Task goal: Please find how many lines of the data contain the string "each", and respond with that number only.

• • • •

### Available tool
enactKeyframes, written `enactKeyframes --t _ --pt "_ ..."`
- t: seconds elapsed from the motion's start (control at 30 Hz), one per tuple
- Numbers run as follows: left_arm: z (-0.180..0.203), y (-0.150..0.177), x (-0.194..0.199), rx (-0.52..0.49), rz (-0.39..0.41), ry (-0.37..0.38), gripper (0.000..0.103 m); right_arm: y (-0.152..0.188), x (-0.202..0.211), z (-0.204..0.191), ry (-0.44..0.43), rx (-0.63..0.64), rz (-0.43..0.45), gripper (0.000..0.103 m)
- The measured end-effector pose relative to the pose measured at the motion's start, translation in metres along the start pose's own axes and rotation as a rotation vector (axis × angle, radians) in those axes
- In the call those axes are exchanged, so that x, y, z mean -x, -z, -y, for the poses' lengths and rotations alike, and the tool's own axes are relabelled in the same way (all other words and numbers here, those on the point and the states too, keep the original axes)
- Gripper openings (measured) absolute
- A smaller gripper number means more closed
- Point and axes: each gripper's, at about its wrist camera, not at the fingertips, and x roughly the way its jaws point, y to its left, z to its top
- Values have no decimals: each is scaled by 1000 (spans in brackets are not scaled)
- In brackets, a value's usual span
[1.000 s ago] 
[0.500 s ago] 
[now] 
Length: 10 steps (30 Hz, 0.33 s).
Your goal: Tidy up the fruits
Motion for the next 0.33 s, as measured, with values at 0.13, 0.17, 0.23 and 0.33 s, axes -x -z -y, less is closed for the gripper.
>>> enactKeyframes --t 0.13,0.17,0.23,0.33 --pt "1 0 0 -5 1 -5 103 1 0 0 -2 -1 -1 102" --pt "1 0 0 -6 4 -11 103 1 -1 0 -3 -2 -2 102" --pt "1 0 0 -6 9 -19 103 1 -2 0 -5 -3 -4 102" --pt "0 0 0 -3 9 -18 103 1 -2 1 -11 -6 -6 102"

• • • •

Result for this task: 2